Inventory Forecasting with Markov Chain Monte Carlo

Sometimes you want to calculate statistics about some variable which has complex, possibly non linear relationship with another variable for which probability distribution is available, which may be non standard or non parametric. That’s the situation we face when trying predict and plan inventory in the face of demand with some arbitrary probability distribution. For this problem, the goal is to choose an inventory level, given a an arbitrary demand distribution, so that some statistic on earning is maximized. The fact  that the demand  distribution has arbitrary non standard distribution and earning has a complex non linear relation with inventory and demand crushes any hope for an analytical solution.

One way out of this quagmire is simulate earning by sampling from the demand distribution and applying the nonlinear function to convert inventory and demand to earning. That’s the approach I will be elaborating throughout this post. Python implementation of the solution is available in my open source project avenir.

Inventory Planning

Forecasting and planning inventory is double edged sword. If the inventory exceeds demand, there is holding cost. If there is not enough inventory to meet demand, there is cost associated with lost revenue. Even if the item not in inventory is back ordered, there is additional cost for fulfillment of back order.

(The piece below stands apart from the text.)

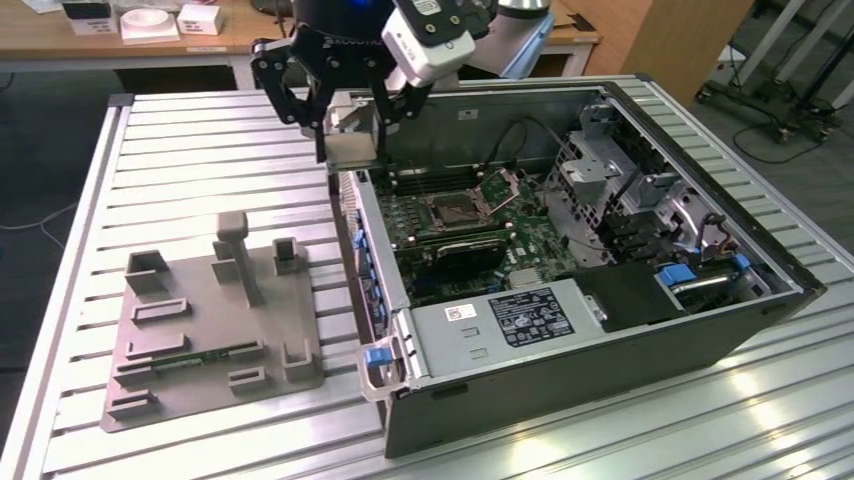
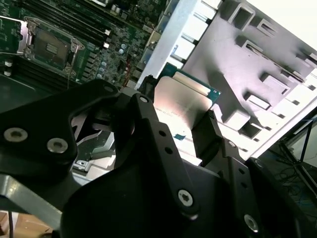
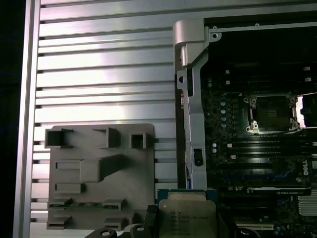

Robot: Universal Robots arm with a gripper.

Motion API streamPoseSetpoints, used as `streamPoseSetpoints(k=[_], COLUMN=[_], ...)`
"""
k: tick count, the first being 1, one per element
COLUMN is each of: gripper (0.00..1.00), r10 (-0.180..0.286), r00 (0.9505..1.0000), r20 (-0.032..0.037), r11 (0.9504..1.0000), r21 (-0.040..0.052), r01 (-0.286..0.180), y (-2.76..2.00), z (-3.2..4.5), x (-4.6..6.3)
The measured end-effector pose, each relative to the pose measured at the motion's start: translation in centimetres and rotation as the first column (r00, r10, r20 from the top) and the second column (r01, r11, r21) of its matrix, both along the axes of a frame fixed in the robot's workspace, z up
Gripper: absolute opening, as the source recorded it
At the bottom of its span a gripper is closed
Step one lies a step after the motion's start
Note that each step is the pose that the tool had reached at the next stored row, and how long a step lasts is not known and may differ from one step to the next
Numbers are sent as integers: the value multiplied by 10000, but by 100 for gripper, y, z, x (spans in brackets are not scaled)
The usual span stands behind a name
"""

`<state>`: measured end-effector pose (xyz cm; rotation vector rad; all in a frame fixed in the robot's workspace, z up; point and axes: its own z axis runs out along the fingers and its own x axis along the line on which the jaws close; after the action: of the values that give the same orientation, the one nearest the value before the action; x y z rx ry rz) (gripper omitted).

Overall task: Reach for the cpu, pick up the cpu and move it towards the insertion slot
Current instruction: 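Pick up the cpu and move it towards the insertion slot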

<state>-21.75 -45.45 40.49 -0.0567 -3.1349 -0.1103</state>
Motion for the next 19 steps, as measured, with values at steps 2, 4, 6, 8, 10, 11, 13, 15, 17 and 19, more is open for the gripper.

For some time window e.g. weekly , earning is related to demand and inventory as below for our use case. Some of the functions may be non linear and even non deterministic.

e = d x  p – h(i – d)   when i > d
e = d x p – u(d – i – bo) – b(bo)    when i < d
e = earning
d = demand based on some distribution p(d)
p = per unit profit
h = function to compute holding cost
u = function to compute cost for un fulfillment
bo = number of back ordered items
b = function to compute cost associated with back ordering

The function u  for un-fulfillment cost in our use case is probabilistic. A fraction of unfulfilled demand is back ordered. That fraction is assumed to be random with a normal distribution. This introduces non determinism  in  transformation from inventory and demand to earning and makes the transformation function even more complex.

One popular way to plan for inventory is to maintain a specified  inventory level. Whenever it falls below that level, inventory is replenished. As an inventory planner we may want to know the inventory level  to be  maintained that will maximize the earning given a demand distribution.

If we wanted to calculate average earning conditioned on some inventory level, we have to perform the following integration for an analytical solution.

ea = ∫d e(d,i) p(d)
ea = average earning
e = earning as a function of demand(d) and inventory(i)
p(d) = demand distribution

Any  hope for analytical solution quickly disappears, when we remind ourself of the following inconvenient facts.

  1. Earning depends on inventory and demand non linearly
  2. The demand distribution is  arbitrary and defined non parametrically
  3. Instead of average, we may be interested in some other statistic of earning

Clearly, the analytical solution is intractable. However, we can approach the problem in a direct way by generating samples of earning. We perform the following steps for a given inventory level and demand distribution

  1. Sample demand from the demand distribution.
  2. Calculate earning for a given inventory and the sampled demand, to generate a sample for earning
  3. Repeat 1 and 2 to generate many samples for earning.
  4. From the earning samples, we can calculate any statistic, including average
  5. Repeat 1 through 4 for another inventory level
  6. Once we have earning statistic calculate for various inventory levels, we can choose the inventory level that maximizes such statistic e.g.average earning


Proper sampling is key to the success of our approach. For standard distributions like normal distribution, sampling can be done directly.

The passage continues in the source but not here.